Who doesn't love attention? We clamor for it as kids, throwing temper tantrums incessantly. We fight with our siblings. We conduct daring feats and do stupid things. Yet somewhere along the road this morphs into closing our doors, demanding our personal space and yelling, "Just leave me alone!"
I'll admit, I used to have little empathy for this mindset when I saw it evidenced by my older sister, Adrianna; to me, she was just distancing herself from the rest of the family for no reason. Now, however, I feel like I can relate a bit. These past couple of weeks have been highly unusual ones in my household. Adrianna's actually gone at music camp in Michigan, so I am for all intents and purposes an only child. You might think that I'd relish all the undivided attention from my parents now, but instead, I feel a certain oppression. This might sound ungrateful, so let me just say right now that I love my parents and value the time I spend with them. But I also feel that it may be a wider problem -- one of desire for independence clashing with protectiveness and a misplaced definition of love as dependence -- that causes and explains the "leave me alone" mindset many teens can relate to.
At 14, I feel the pressures of impending adulthood and a sense of responsibility that I feel should be matched by my parents' trust; I'm growing older and I'll be off to college in two years, since I skipped grades. Yet at the same time, it's plausible to posit that my mom feels the time she has left with me ticking away and wants to capitalize on it. The sense of impending loss is undoubtedly ominous -- to the both of us (I'll have to do my own laundry?! Just kidding). However, it's also undeniably a part of growing up. I need to be allowed to make my own decisions and mistakes, take leaps -- and fall -- without receiving too much help, because it's what I'll be doing for the rest of my life.
In many ways this is what young people did for many years. You might have heard stories from your parents or grandparents about their thrilling adventures in their youth. When he was my age, my dad was taking trains around the East Coast or breaking his teeth on ill-advised bike rides. My mom was running away from home. In the olden days, 14-year-olds took on heavy responsibilities as well as risks (seriously, just read Little House on the Prairie).
Yet in today's world, it's easy for parents to hover over the shoulder in more ways than one; nowadays, parents monitor children's activities on social media (like in the infamous example of Tommy Jordan, the father who shot his daughter's laptop after seeing her negative post on Facebook); stay in constant communication through Skype or texting; and even extend their influence beyond the ages children typically gain some modicum of independence. Professors in college tell anecdotes of parents calling them up to complain about a son or daughter's subpar grade. I feel that this infantilizes young adults, and that this seeming "protection" can only have negative ramifications later on. It reminds me of the ethos of the Lana Del Rey song "Without You," particularly one line: "I can be a china doll / If you want to see me fall." We may be coddled, dressed up, given every advantage -- in short, prepped for perfection -- but there are cracks in the porcelain. Will we break when we fall?
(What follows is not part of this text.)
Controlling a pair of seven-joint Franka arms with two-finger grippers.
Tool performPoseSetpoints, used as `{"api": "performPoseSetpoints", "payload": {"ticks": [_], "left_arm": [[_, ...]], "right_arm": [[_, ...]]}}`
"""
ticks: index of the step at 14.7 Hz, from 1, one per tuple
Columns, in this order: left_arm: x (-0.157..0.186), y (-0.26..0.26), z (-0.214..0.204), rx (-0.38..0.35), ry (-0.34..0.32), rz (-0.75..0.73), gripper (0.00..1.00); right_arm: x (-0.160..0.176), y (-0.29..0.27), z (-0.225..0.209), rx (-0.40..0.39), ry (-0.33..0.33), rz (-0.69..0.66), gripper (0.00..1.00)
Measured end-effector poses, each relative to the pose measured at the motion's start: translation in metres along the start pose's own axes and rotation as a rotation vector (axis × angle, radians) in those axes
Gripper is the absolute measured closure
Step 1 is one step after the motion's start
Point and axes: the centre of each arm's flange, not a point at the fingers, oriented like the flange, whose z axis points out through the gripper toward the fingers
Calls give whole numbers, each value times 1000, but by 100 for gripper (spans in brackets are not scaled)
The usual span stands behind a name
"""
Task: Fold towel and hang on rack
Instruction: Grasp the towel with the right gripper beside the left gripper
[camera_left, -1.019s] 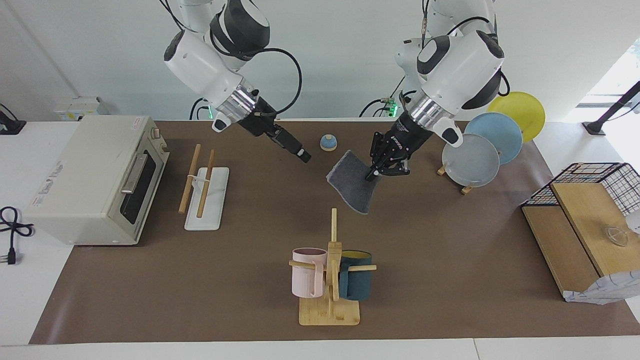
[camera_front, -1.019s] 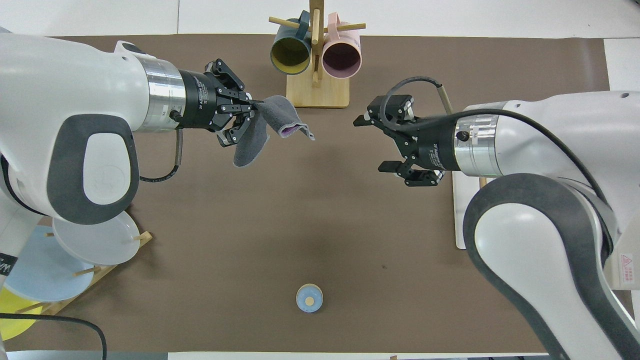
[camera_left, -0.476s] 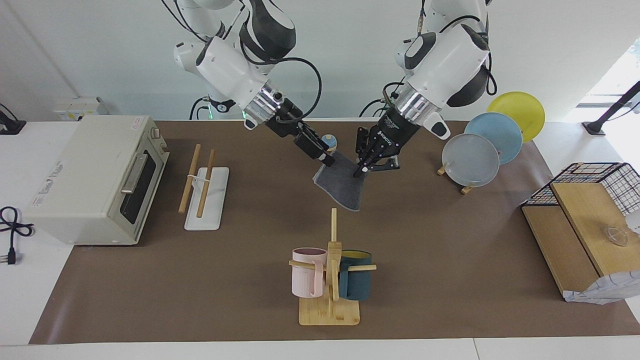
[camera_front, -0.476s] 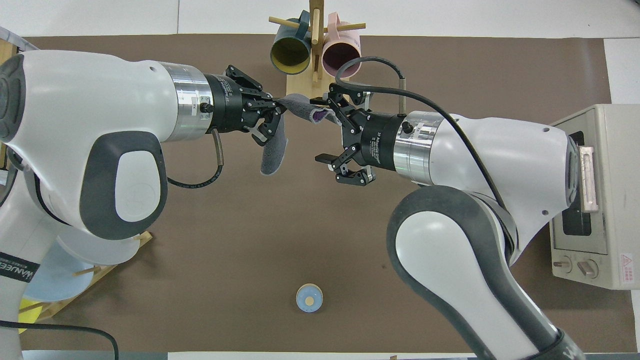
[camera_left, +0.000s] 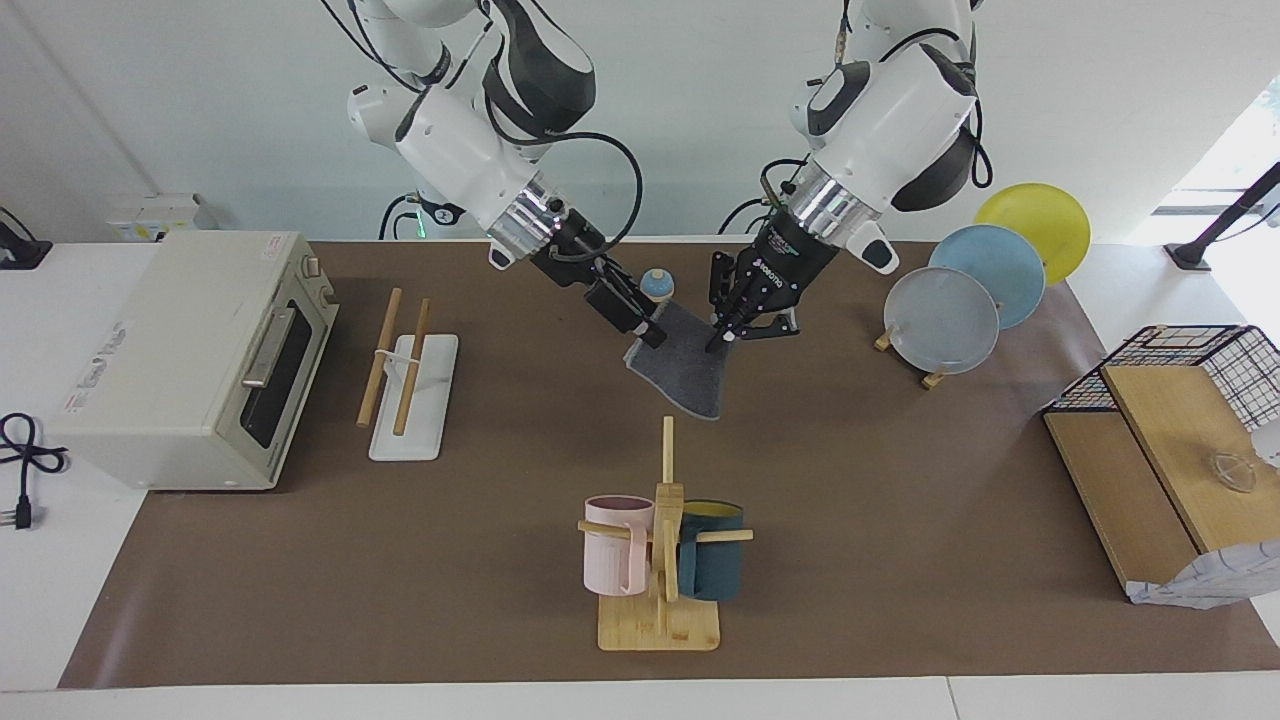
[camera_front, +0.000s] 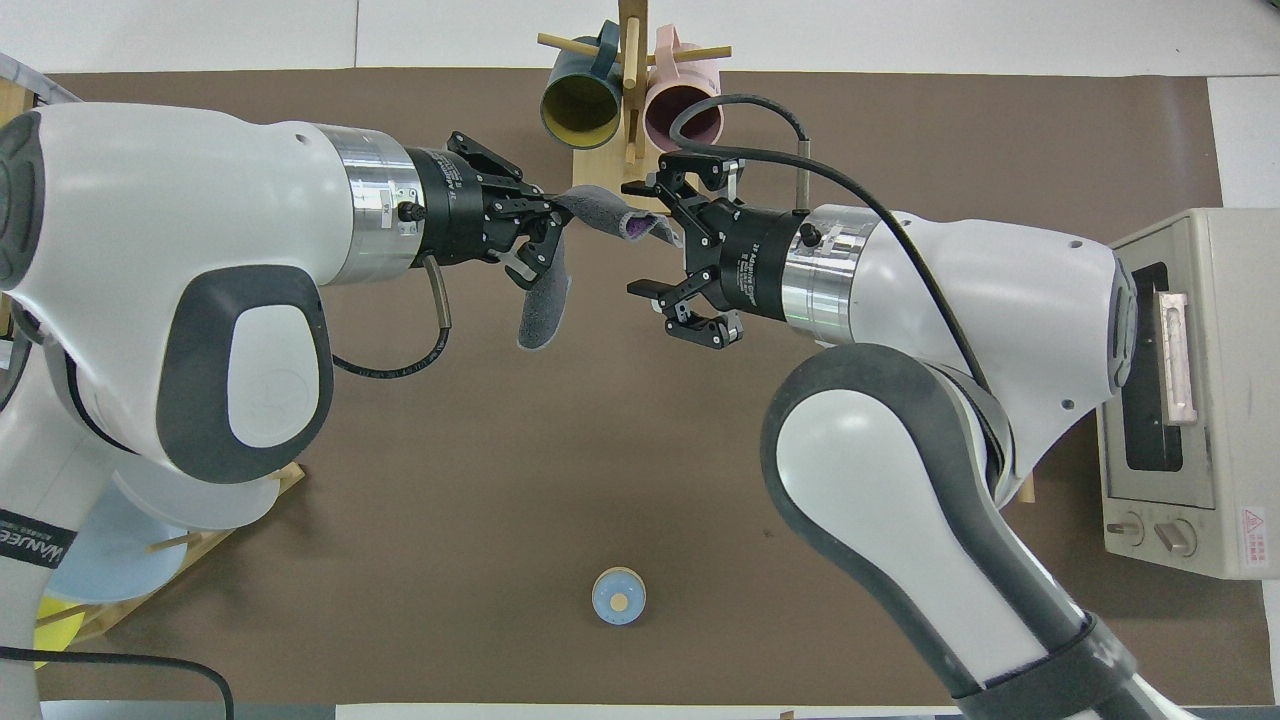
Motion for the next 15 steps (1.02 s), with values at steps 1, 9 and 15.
{"api": "performPoseSetpoints", "payload": {"ticks": [1, 9, 15], "left_arm": [[0, 0, 0, 0, 0, -1, 97], [2, -7, 4, 6, 10, 1, 97], [5, -10, 4, 5, 17, 2, 92]], "right_arm": [[-1, 0, 1, 0, -1, -7, 29], [-12, 3, 13, 2, -5, -41, 98], [-12, 3, 13, 2, -5, -105, 98]]}}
(Of course, I want to add a quick disclaimer here that backing off from the parental hover doesn't mean being negligent. If teens are facing serious issues -- i.e., around mental health or drug addictions -- then they need attention, no matter how much they ask to be left alone.)
Of course, my mom isn't a legitimate example of a helicopter parent. She's never shot a computer, incessantly chatted with me on Skype or yelled at a teacher about a grade. Okay, like many parents, she can get borderline creepy when she has a camera (there was one stalker-ish photo through window blinds once)... but perhaps the most clear exemplification of my mom's feeling comes in the form of things she's said -- often in a joking way, but probably with a kernel of truth -- along the lines of, "I miss the old Adora" or "What happened to the little Adora?"
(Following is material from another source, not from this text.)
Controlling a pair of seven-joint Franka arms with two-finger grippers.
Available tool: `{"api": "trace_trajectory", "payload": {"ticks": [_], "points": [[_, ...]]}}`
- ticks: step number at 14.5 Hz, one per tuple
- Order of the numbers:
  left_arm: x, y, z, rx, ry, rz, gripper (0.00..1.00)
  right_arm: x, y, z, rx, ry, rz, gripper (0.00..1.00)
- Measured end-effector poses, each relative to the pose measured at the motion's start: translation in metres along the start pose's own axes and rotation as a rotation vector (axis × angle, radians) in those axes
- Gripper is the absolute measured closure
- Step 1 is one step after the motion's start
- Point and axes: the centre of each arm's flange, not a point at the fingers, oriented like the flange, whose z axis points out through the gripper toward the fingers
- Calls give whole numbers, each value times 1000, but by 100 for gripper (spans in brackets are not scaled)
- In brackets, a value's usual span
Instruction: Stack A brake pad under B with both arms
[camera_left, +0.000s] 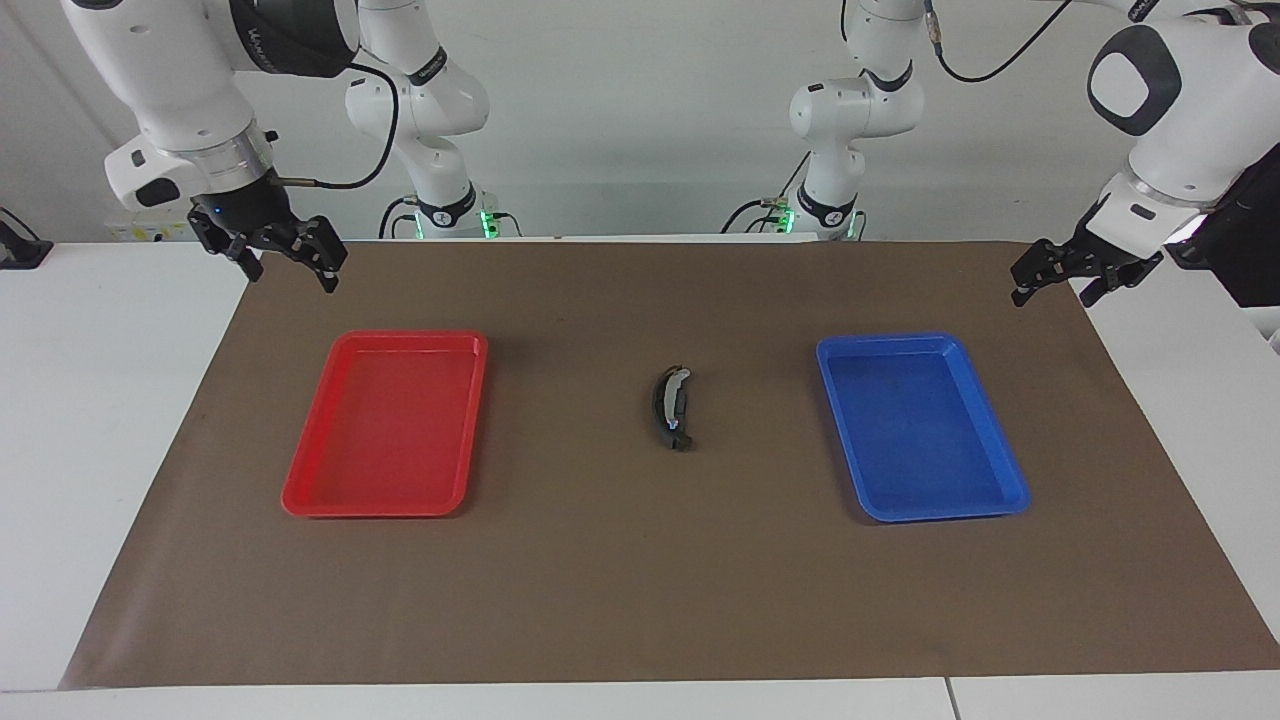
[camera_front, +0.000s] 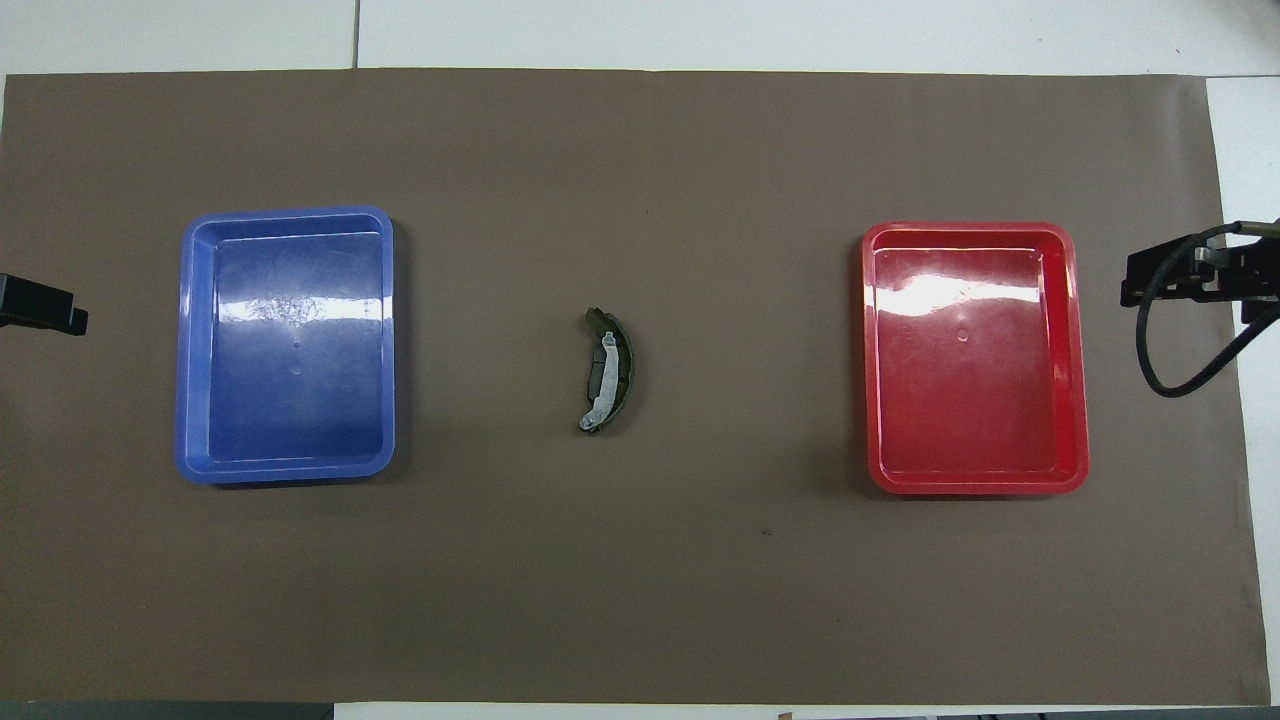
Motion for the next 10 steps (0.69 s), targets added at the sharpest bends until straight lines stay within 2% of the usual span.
{"api": "trace_trajectory", "payload": {"ticks": [7,10], "points": [[0,0,0,0,0,0,1,-4,-6,-10,-1,-5,-19,0],[0,0,0,0,0,0,1,-6,-5,-13,-3,-17,-111,0]]}}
Sure, I miss "the old Adora" sometimes too (who doesn't want to be able to innocently run around in the mud as much as they used to?) but I feel that these quotes belie a certain clinging to a persistent memory that no longer exists in reality. Imagine if I said things like, "I miss my old mother." I wonder how my mom would feel.
So how do people grow up in ways that minimize conflicting feelings of independence desired versus dependence missed? Perhaps as the children start to fly from the quintessential "nest," parents can find some new "children" of sorts to lavish attention on. Excellent examples come from senior citizens who invest themselves heavily in volunteering and charitable causes.
I think it's important to define the difference between attention and love, after all. As children, we have a tenuous idea of love; we often try to quantify it with how much we feel seen and heard. Now, I want the independence that comes with being sure of my parents' love, and not needing to feel them watch me.
Besides, I know I'm not such a little kid anymore that I'm going to get jealous of whatever my parents start to pay attention to next... I mean, really, can you imagine fighting with a good cause the same way you used to fight with your siblings?
So, Mom and Dad, don't take it the wrong way: Leave me alone. Believe me: Those are the new three little words parents everywhere should want to hear.